Aim of the task
Among the entries below, how many lines hold the word "sample"? Reply with the number only.

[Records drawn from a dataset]
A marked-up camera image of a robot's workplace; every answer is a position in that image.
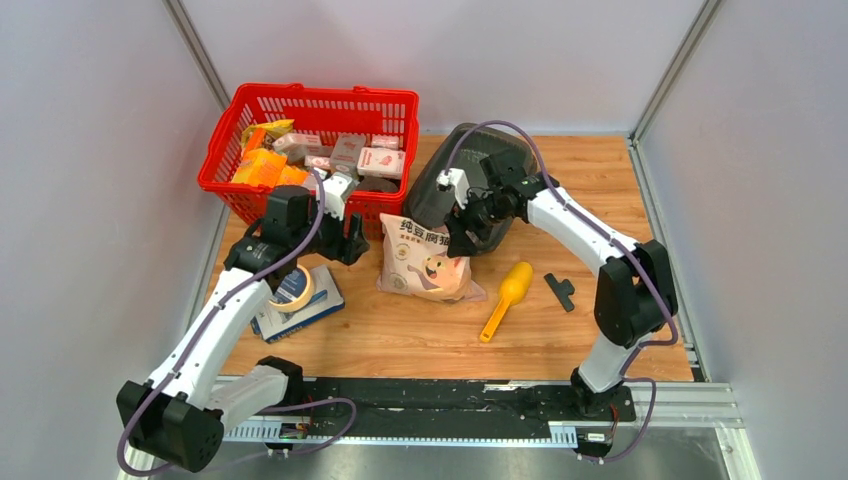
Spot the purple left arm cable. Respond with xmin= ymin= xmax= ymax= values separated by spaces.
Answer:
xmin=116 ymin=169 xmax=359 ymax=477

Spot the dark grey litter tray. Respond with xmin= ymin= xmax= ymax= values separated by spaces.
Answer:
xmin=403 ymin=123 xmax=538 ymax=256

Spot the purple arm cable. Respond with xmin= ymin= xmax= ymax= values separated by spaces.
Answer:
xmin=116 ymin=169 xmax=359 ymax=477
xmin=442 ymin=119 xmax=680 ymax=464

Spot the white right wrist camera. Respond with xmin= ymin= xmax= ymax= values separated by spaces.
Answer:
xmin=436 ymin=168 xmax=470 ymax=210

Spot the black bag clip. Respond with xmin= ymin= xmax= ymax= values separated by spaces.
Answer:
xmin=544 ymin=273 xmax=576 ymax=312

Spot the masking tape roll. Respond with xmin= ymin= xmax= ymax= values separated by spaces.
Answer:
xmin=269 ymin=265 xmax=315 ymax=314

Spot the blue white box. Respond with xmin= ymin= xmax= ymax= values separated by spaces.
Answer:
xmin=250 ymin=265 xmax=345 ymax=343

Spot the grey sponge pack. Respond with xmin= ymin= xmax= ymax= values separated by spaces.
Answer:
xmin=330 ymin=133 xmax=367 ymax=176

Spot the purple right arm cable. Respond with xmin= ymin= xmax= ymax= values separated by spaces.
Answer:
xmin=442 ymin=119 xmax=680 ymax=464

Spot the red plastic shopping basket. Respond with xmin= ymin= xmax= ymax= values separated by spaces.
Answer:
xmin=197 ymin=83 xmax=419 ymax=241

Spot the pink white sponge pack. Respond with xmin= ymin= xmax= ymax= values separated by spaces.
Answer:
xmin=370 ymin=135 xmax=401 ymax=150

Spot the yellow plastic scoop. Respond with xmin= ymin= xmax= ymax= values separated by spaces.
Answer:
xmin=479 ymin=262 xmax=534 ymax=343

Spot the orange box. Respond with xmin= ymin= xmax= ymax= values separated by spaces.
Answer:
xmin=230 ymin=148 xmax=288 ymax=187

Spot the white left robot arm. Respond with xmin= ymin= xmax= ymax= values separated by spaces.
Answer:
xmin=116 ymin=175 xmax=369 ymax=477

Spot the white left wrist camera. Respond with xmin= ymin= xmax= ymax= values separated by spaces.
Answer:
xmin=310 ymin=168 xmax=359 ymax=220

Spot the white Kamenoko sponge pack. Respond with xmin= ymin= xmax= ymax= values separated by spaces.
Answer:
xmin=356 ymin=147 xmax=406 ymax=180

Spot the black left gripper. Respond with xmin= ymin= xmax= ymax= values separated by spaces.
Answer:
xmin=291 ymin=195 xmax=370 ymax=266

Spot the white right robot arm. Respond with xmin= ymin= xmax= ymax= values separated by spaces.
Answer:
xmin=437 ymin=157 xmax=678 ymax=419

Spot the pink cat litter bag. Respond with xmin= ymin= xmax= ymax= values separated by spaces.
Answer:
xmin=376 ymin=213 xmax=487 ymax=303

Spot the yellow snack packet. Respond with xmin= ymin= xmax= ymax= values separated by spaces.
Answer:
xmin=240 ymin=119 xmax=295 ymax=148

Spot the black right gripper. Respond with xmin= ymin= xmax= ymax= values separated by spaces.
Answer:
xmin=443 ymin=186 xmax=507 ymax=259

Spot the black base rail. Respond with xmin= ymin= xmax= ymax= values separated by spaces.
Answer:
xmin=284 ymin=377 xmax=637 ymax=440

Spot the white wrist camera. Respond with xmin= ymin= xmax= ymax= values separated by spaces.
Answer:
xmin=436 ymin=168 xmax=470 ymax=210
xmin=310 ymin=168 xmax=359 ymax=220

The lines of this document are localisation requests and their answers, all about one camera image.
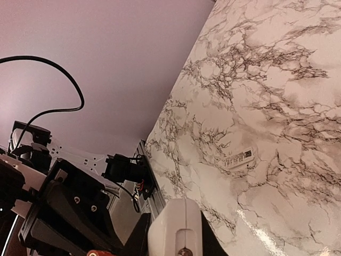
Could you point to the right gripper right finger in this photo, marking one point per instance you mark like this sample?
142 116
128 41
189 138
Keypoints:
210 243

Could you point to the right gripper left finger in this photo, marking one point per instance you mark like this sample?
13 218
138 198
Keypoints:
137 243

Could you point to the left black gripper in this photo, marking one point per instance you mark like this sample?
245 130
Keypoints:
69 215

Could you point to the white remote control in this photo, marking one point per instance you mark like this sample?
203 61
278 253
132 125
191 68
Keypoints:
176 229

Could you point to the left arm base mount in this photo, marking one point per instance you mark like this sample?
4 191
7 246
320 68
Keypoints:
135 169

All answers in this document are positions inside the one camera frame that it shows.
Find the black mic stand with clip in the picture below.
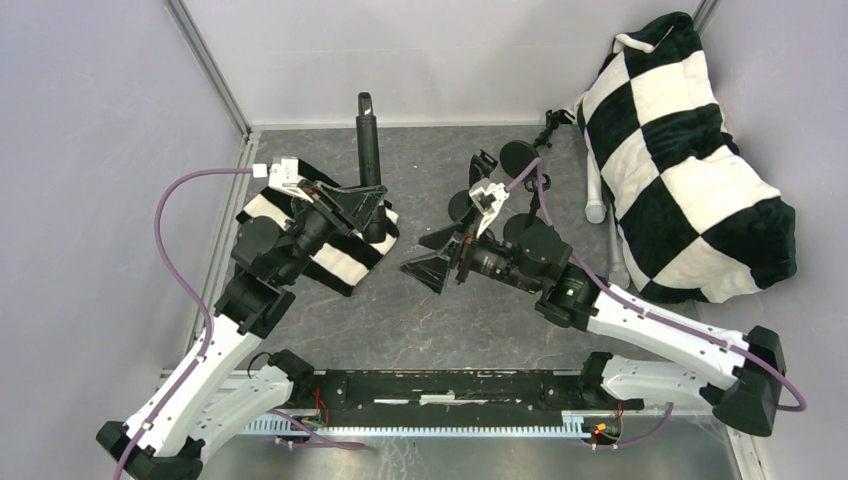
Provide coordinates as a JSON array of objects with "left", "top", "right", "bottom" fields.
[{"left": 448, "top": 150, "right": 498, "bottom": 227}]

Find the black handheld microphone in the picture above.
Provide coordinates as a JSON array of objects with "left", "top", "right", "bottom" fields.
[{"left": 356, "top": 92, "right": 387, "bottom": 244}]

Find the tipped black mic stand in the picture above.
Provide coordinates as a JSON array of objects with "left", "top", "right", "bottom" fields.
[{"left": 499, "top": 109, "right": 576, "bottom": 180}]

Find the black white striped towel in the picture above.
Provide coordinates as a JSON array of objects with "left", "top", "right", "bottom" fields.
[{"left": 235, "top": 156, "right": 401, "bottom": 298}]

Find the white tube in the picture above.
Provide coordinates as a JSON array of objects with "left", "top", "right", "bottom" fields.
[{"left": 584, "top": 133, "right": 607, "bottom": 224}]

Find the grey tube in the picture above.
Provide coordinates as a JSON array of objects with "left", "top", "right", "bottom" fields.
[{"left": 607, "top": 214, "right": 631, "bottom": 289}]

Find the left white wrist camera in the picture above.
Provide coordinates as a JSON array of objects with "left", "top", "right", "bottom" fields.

==

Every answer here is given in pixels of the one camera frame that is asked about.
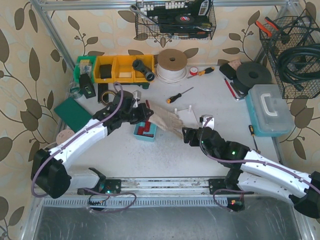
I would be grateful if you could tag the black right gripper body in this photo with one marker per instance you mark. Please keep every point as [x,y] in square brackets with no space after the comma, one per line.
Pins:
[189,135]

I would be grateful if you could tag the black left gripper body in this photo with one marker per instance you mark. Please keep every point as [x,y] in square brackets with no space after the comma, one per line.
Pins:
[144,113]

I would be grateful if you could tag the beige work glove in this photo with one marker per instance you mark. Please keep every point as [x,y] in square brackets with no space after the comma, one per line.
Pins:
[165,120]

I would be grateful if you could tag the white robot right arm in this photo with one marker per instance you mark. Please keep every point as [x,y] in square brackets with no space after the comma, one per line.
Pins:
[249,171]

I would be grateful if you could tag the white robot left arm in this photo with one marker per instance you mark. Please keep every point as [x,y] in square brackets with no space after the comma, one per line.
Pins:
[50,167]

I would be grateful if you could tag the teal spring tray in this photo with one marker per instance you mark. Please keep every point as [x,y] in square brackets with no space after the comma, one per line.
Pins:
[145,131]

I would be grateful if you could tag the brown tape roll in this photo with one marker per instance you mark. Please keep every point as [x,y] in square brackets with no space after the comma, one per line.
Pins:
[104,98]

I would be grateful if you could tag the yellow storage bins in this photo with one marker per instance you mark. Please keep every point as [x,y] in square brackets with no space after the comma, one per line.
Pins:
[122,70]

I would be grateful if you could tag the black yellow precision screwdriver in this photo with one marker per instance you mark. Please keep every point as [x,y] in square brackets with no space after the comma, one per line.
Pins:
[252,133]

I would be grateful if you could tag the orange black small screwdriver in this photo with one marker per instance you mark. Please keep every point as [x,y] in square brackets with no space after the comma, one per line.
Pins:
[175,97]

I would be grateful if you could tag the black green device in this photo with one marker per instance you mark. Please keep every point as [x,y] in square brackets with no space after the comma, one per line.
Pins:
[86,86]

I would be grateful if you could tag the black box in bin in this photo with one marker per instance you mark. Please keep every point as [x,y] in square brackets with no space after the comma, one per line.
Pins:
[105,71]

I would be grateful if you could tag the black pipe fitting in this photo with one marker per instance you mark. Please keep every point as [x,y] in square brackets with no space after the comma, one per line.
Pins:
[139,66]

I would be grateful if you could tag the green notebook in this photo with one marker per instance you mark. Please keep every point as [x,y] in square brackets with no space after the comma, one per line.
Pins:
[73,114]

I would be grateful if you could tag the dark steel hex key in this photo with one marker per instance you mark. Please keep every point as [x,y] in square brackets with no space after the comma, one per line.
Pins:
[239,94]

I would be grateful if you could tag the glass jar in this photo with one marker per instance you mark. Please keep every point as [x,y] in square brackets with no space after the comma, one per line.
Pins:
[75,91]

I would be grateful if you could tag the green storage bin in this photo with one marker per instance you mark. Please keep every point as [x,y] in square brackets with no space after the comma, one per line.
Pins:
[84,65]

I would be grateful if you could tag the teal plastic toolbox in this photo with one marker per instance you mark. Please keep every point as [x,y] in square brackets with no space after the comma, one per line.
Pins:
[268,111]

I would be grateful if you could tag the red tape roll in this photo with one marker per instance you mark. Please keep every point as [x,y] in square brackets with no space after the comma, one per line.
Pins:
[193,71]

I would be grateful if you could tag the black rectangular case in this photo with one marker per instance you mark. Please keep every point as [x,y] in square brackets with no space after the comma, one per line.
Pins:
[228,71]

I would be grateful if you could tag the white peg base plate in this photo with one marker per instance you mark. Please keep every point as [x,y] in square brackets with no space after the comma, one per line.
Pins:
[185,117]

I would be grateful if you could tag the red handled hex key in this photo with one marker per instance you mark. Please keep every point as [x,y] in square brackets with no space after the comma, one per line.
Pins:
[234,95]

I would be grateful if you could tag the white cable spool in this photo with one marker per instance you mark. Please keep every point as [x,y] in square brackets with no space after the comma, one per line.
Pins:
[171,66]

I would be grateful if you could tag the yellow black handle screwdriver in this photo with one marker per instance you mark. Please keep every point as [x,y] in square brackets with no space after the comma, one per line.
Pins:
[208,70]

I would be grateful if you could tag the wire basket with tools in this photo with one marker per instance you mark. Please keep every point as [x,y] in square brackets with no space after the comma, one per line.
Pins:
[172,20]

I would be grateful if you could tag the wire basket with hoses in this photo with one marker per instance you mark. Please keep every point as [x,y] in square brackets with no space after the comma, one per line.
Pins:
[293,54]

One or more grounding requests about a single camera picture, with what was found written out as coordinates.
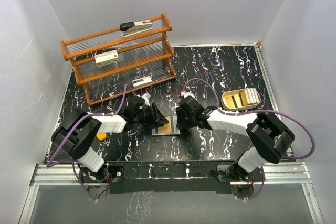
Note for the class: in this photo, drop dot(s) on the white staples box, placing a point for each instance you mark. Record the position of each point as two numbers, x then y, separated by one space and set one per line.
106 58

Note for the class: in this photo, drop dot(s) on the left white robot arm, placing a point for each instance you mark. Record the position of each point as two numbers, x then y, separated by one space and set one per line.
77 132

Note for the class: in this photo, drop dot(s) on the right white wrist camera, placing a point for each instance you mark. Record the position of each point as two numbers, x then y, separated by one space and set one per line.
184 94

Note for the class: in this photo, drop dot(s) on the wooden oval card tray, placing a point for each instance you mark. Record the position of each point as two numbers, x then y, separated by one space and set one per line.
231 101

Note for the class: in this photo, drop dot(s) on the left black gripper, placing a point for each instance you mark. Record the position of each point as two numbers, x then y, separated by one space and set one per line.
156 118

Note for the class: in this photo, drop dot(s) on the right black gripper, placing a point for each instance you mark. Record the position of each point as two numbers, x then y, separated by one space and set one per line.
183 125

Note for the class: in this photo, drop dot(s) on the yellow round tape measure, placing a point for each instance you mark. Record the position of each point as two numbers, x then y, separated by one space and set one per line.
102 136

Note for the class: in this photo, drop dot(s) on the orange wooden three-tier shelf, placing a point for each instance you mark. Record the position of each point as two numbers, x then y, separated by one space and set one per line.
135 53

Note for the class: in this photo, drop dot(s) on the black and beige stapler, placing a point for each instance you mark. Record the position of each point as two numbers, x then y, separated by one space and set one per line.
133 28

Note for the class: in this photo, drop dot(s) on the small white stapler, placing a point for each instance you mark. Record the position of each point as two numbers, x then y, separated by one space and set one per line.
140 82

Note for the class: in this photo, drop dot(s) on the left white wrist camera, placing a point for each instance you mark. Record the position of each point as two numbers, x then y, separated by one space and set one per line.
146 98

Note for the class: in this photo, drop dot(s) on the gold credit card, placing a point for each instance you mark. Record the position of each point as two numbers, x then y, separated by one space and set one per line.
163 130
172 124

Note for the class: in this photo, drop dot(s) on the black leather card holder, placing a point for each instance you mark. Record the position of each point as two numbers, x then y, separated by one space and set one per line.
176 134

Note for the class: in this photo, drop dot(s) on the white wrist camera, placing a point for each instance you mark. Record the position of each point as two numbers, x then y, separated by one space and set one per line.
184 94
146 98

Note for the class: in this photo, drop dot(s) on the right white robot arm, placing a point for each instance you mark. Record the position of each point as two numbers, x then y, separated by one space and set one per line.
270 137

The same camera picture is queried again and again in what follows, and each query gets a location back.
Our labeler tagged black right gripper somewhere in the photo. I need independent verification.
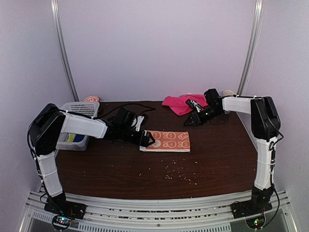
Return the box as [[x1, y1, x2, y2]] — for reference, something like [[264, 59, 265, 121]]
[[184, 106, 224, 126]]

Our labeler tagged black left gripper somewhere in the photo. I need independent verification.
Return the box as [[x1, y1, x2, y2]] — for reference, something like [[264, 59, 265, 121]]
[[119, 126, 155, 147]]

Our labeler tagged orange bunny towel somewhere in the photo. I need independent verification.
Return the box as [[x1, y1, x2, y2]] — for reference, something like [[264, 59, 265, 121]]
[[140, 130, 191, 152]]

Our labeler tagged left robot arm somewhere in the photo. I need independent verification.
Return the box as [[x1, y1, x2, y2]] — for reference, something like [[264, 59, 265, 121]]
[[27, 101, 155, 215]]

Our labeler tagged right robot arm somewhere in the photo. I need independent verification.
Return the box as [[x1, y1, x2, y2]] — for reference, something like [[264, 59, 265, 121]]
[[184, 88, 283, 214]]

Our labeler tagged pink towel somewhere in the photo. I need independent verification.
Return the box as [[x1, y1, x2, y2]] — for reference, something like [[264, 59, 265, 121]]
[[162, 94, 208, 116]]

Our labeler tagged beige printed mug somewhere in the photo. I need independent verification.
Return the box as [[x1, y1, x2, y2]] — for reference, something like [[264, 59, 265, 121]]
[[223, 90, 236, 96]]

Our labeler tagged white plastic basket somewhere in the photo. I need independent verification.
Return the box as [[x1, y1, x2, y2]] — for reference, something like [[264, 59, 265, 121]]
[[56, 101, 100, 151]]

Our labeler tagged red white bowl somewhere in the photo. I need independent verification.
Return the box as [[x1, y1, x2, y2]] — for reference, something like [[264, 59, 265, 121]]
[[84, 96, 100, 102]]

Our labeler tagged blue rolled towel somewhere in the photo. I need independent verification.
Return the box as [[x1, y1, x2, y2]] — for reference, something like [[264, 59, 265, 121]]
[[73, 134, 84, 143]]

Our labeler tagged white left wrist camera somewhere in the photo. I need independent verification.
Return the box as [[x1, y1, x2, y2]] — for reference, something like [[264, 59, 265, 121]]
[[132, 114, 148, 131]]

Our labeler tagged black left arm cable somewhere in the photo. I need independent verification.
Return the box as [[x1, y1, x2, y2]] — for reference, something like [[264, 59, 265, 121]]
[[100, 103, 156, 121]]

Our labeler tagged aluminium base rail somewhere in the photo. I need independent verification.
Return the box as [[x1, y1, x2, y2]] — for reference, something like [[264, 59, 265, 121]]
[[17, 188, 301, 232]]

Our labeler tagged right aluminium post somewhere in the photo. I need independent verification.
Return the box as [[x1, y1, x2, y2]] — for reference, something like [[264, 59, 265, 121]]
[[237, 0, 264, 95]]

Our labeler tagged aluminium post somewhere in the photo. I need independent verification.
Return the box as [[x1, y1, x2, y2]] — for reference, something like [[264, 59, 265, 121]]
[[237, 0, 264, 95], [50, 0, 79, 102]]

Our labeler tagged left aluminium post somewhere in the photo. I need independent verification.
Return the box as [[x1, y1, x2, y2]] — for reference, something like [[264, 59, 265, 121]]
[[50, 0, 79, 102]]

Exercise response
5